Segurança reforçada; consumidor relutante
Mais coisas mudaram no horizonte de Nova York após os ataques de extremistas com aviões de passageiros contra as torres gêmeas do World Trade Center. Os negócios em todo o país enfrentam uma nova realidade, pelo menos no curto prazo, de consumidores relutantes e viajantes temerosos, assim como o aumento das medidas de segurança e a maior demanda por equipamentos de comunicação de alta tecnologia.
Uma das primeiras coisas que as empresas norte-americanas terão de lidar será o problema dos consumidores que ficarem escondidos. ''Eu me sinto mal, você se sente mal, todo mundo se sente mal com o que aconteceu'', diz Sun Won Sohn, economista-chefe da Wells Fargo & Co. ''Não sentiremos que estamos indo às compras, ou ao cinema ou saindo em férias.''
A queda nos já reduzidos gastos com consumo, que representa aproximadamente dois terços da economia dos Estados Unidos, deverá traduzir-se numa recessão que durará pelo menos até a virada do ano, acredita Sohn. Os perdedores serão os varejistas, as companhias aéreas, os hotéis e os restaurantes não só de Nova York, mas talvez do mundo todo. ''Acho que um elemento crítico para reconquistar a confiança do consumidor será a velocidade com a qual o governo Bush superará isto - identificar os criminosos, puni-los e fazer tudo isto sem afetar o mercado de petróleo'', analisa.
As empresas atingidas pelos ataques superarão os bilhões de dólares no cálculo dos prejuízos. Apesar de o governo já ter aprovado US$ 40 bilhões em ajuda e o Federal Reserve ter fornecido dinheiro para empréstimo ao sistema bancário, levará meses para que a maioria deles se recupere.
John Majors, um parceiro da Ernst & Young especializado em seguros, informou que muitas companhias já estão buscando ajuda com pedidos de indenização, desde danos à propriedade à compensação de funcionários e à cobertura por interrupção dos negócios.

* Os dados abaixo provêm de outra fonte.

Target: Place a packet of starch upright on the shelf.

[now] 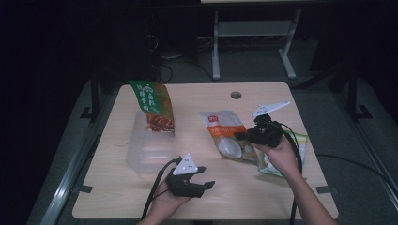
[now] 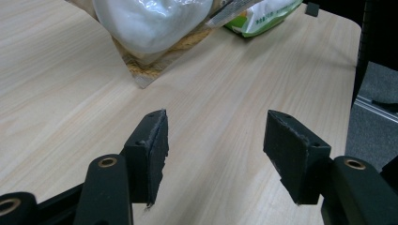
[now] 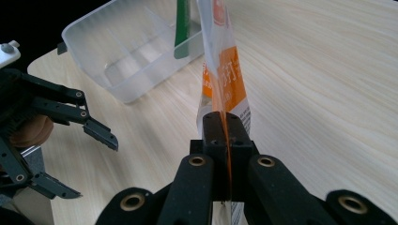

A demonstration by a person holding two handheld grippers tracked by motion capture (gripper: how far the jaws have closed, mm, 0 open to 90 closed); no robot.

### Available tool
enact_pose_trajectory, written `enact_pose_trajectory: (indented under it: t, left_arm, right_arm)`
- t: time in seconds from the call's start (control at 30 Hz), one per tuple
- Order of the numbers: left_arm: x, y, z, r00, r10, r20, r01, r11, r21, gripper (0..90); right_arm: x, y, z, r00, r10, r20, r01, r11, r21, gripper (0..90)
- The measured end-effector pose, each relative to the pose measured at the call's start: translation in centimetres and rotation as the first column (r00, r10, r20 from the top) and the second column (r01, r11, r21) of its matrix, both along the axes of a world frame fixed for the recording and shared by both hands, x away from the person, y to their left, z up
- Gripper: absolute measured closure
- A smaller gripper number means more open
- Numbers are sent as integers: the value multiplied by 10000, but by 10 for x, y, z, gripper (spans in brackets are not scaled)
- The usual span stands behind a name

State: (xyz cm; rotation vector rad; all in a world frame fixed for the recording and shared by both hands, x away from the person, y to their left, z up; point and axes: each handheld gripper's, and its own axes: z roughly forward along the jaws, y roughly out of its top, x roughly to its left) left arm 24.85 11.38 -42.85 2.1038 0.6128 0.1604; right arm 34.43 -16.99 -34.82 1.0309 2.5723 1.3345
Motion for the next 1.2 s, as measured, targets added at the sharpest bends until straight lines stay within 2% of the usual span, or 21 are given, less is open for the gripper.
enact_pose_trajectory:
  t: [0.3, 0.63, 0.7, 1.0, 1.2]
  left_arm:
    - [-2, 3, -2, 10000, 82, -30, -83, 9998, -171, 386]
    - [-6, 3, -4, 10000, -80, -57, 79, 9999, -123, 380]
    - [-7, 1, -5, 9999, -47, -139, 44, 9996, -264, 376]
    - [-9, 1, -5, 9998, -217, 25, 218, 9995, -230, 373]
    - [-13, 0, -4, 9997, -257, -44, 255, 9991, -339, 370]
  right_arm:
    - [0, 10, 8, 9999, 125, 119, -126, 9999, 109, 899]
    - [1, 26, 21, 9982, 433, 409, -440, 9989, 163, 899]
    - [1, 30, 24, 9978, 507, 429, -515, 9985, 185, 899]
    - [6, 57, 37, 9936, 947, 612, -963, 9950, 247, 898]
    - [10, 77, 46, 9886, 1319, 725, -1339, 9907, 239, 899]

Algumas empresas fecharam quase todas as portas, não deixando nada além da entrada principal disponível, contrataram mais seguranças e fazem checagens de documentos mais rígidas, comentou Majors. Isso está acontecendo em prédios corporativos, agências bancárias e até em centros comerciais. ''Claramente, a segurança aumentou. Isto é importante para acalmar as pessoas'', acredita. ''Minha opinião é a de que temos de ser cuidadosos agora, mas acredito que muitas medidas de segurança reforçada serão permanentes.''
Majors diz que os funcionários da Ernst & Young vêm fazendo mais videoconferências e resolvendo mais coisas por telefone com clientes em outras cidades. ''É uma reação à imprevisibilidade e à incerteza sobre quando sairão os vôos'', comenta Majors. ''Assim que as companhias aéreas se recuperarem e o mundo dos negócios - a vida em geral - ficar mais previsível, as coisas provavelmente melhorarão um pouco.''
Kathryn Harrigan, professora de liderança empresarial da Universidade de Colúmbia, diz que os ataques contra Nova York ensinaram mais lições sobre logística. ''Algumas empresas mantinham quase tudo o que possuíam dentro do World Trade Center e perderam tudo'', observou.